■ **Exercise details**
Nothing but the data below, returned exactly, should appear in the answer.

■ **Collected material**
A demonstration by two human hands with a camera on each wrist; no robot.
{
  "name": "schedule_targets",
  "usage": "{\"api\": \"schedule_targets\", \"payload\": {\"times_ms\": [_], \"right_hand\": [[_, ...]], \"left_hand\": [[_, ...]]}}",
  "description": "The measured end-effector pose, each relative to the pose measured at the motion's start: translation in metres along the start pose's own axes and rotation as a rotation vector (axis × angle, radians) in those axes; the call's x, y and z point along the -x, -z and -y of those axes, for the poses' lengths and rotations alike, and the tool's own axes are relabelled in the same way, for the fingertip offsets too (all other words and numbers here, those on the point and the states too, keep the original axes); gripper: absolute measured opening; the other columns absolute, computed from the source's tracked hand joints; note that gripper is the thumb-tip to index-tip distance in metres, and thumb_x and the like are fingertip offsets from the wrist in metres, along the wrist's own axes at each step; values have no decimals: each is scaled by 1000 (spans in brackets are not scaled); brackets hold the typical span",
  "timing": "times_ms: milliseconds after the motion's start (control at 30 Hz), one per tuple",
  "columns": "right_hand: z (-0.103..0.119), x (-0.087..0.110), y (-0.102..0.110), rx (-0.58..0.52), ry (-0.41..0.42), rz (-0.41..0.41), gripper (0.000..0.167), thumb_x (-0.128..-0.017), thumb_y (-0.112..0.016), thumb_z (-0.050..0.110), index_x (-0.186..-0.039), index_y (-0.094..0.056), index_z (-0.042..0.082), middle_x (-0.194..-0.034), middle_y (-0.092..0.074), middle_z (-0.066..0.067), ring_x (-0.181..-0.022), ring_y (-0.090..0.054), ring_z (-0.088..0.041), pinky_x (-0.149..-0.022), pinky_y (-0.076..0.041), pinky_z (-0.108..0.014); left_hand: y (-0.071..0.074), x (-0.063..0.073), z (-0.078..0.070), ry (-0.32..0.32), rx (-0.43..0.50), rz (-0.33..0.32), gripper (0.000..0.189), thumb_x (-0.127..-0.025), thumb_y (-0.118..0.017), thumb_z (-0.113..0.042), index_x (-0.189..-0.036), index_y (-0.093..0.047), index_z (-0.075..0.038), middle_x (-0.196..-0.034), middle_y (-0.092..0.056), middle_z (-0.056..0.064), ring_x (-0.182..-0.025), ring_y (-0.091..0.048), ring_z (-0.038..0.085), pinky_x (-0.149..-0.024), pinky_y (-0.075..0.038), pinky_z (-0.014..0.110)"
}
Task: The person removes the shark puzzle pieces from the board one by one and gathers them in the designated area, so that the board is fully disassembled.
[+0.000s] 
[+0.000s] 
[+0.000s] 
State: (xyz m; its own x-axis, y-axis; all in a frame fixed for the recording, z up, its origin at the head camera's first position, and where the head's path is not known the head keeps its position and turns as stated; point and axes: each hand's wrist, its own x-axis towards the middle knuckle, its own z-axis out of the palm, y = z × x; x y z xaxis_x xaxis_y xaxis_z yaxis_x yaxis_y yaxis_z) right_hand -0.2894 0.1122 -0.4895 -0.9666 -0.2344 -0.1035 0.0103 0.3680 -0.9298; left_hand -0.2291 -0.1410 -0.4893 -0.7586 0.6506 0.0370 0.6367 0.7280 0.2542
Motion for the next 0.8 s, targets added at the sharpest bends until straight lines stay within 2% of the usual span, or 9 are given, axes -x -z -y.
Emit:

■ **Task result**
A demonstration by two human hands with a camera on each wrist; no robot.
{
  "name": "schedule_targets",
  "usage": "{\"api\": \"schedule_targets\", \"payload\": {\"times_ms\": [_], \"right_hand\": [[_, ...]], \"left_hand\": [[_, ...]]}}",
  "description": "The measured end-effector pose, each relative to the pose measured at the motion's start: translation in metres along the start pose's own axes and rotation as a rotation vector (axis × angle, radians) in those axes; the call's x, y and z point along the -x, -z and -y of those axes, for the poses' lengths and rotations alike, and the tool's own axes are relabelled in the same way, for the fingertip offsets too (all other words and numbers here, those on the point and the states too, keep the original axes); gripper: absolute measured opening; the other columns absolute, computed from the source's tracked hand joints; note that gripper is the thumb-tip to index-tip distance in metres, and thumb_x and the like are fingertip offsets from the wrist in metres, along the wrist's own axes at each step; values have no decimals: each is scaled by 1000 (spans in brackets are not scaled); brackets hold the typical span",
  "timing": "times_ms: milliseconds after the motion's start (control at 30 Hz), one per tuple",
  "columns": "right_hand: z (-0.103..0.119), x (-0.087..0.110), y (-0.102..0.110), rx (-0.58..0.52), ry (-0.41..0.42), rz (-0.41..0.41), gripper (0.000..0.167), thumb_x (-0.128..-0.017), thumb_y (-0.112..0.016), thumb_z (-0.050..0.110), index_x (-0.186..-0.039), index_y (-0.094..0.056), index_z (-0.042..0.082), middle_x (-0.194..-0.034), middle_y (-0.092..0.074), middle_z (-0.066..0.067), ring_x (-0.181..-0.022), ring_y (-0.090..0.054), ring_z (-0.088..0.041), pinky_x (-0.149..-0.022), pinky_y (-0.076..0.041), pinky_z (-0.108..0.014); left_hand: y (-0.071..0.074), x (-0.063..0.073), z (-0.078..0.070), ry (-0.32..0.32), rx (-0.43..0.50), rz (-0.33..0.32), gripper (0.000..0.189), thumb_x (-0.127..-0.025), thumb_y (-0.118..0.017), thumb_z (-0.113..0.042), index_x (-0.189..-0.036), index_y (-0.093..0.047), index_z (-0.075..0.038), middle_x (-0.196..-0.034), middle_y (-0.092..0.056), middle_z (-0.056..0.064), ring_x (-0.182..-0.025), ring_y (-0.091..0.048), ring_z (-0.038..0.085), pinky_x (-0.149..-0.024), pinky_y (-0.075..0.038), pinky_z (-0.014..0.110)"
}
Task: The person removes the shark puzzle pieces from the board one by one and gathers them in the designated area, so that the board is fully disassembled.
[+0.000s] 
[+0.000s] 
[+0.000s] 
State: (xyz m; its own x-axis, y-axis; all in a frame fixed for the recording, z up, its origin at the head camera's first position, and where the head's path is not known the head keeps its position and turns as stated; point and axes: each hand's wrist, its own x-axis towards the middle knuckle, its own z-axis out of the palm, y = z × x; x y z xaxis_x xaxis_y xaxis_z yaxis_x yaxis_y yaxis_z) right_hand -0.2894 0.1122 -0.4895 -0.9666 -0.2344 -0.1035 0.0103 0.3680 -0.9298; left_hand -0.2291 -0.1410 -0.4893 -0.7586 0.6506 0.0370 0.6367 0.7280 0.2542
Motion for the next 0.8 s, targets added at the sharpest bends until straight lines stay within 2% of the usual span, or 9 are given, axes -x -z -y.
Emit:

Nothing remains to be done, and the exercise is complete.